[Action item]
Without the pictures, set down everything in the listing exactly.
=== Section Start ===
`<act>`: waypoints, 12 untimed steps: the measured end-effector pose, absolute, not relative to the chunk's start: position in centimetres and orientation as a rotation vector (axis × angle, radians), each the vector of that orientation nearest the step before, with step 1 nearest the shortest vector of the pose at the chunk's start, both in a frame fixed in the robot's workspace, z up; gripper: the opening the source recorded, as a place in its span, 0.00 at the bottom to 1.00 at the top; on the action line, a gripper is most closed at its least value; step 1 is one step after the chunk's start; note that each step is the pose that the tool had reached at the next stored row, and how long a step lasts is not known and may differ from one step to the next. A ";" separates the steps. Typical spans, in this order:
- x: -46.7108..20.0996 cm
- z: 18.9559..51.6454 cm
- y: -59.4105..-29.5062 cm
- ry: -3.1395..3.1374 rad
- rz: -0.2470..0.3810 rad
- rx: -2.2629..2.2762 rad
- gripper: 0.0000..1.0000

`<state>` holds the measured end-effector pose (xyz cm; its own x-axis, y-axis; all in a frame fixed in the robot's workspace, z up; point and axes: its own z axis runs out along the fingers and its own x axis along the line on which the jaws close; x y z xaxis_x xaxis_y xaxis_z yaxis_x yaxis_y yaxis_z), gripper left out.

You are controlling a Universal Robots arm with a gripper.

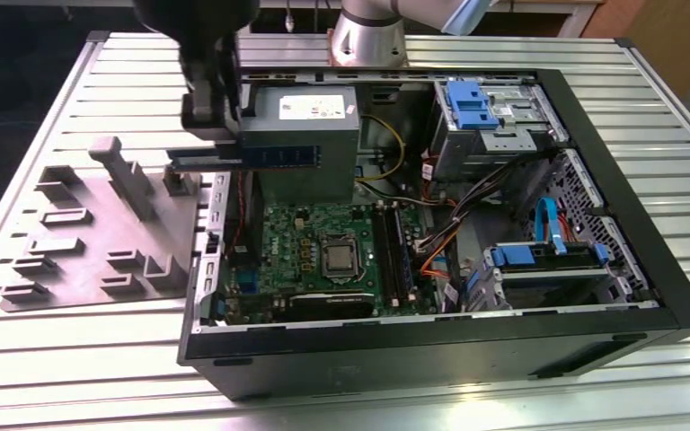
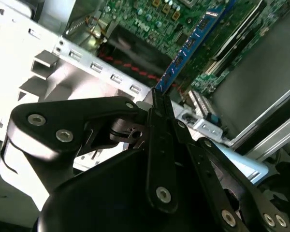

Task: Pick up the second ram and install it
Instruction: 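Pick up the second ram and move it above second insertion slot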

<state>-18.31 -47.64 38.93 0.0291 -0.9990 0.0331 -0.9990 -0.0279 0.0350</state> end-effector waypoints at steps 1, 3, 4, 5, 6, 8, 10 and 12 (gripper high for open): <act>-18.0 38.9 -47.6 -2.156 -0.001 2.218 0.12; -17.3 38.9 -47.6 -2.156 -0.001 2.218 0.12; -17.0 38.9 -47.6 -2.156 -0.001 2.218 0.12; -16.7 38.9 -47.6 -2.156 -0.001 2.218 0.12; -16.3 38.9 -47.6 -2.156 -0.002 2.218 0.12; -15.5 38.9 -47.6 -2.156 -0.002 2.218 0.12; -14.8 38.9 -47.6 -2.156 -0.002 2.218 0.12; -14.1 38.9 -47.6 -2.155 -0.002 2.218 0.12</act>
<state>-14.09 -47.65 38.92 0.0291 -0.9990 0.0331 -0.9990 -0.0279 0.0362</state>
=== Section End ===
[Exercise response]
`<act>`: waypoints, 12 untimed steps: the measured end-effector pose, absolute, not relative to the chunk's start: position in centimetres and orientation as a rotation vector (axis × angle, radians), each the vector of that orientation nearest the step before, with step 1 nearest the shortest vector of the pose at the chunk's start, both in a frame fixed in the robot's workspace, z up; gripper: the opening the source recorded, as a place in its span, 0.00 at the bottom to 1.00 at the top; on the action line, a gripper is most closed at its least value; step 1 is one step after the chunk's start; note that each step is the pose that the tool had reached at the next stored row, and how long a step lasts is not known and may differ from one step to the next. A ";" separates the steps. Typical spans, in this order:
- x: -46.7108..20.0996 cm
- z: 18.9559..51.6454 cm
- y: -59.4105..-29.5062 cm
- ry: -3.1395..3.1374 rad
- rz: -0.2470..0.3810 rad
- rx: -2.2629..2.2762 rad
- gripper: 0.0000..1.0000

`<state>` holds the measured end-effector pose (xyz cm; its own x-axis, y-axis; all in a frame fixed in the robot's workspace, z up; point and axes: its own z axis runs out along the fingers and its own x axis along the line on which the jaws close; x y z xaxis_x xaxis_y xaxis_z yaxis_x yaxis_y yaxis_z), gripper left out.

You are controlling a Universal Robots arm with a gripper.


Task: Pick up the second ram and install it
Instruction: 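Pick up the second ram and move it above second insertion slot
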
<state>-18.31 -47.64 38.93 0.0291 -0.9990 0.0331 -0.9990 -0.0279 0.0350</state> end-effector waypoints at steps 1, 3, 4, 5, 6, 8, 10 and 12 (gripper high for open): <act>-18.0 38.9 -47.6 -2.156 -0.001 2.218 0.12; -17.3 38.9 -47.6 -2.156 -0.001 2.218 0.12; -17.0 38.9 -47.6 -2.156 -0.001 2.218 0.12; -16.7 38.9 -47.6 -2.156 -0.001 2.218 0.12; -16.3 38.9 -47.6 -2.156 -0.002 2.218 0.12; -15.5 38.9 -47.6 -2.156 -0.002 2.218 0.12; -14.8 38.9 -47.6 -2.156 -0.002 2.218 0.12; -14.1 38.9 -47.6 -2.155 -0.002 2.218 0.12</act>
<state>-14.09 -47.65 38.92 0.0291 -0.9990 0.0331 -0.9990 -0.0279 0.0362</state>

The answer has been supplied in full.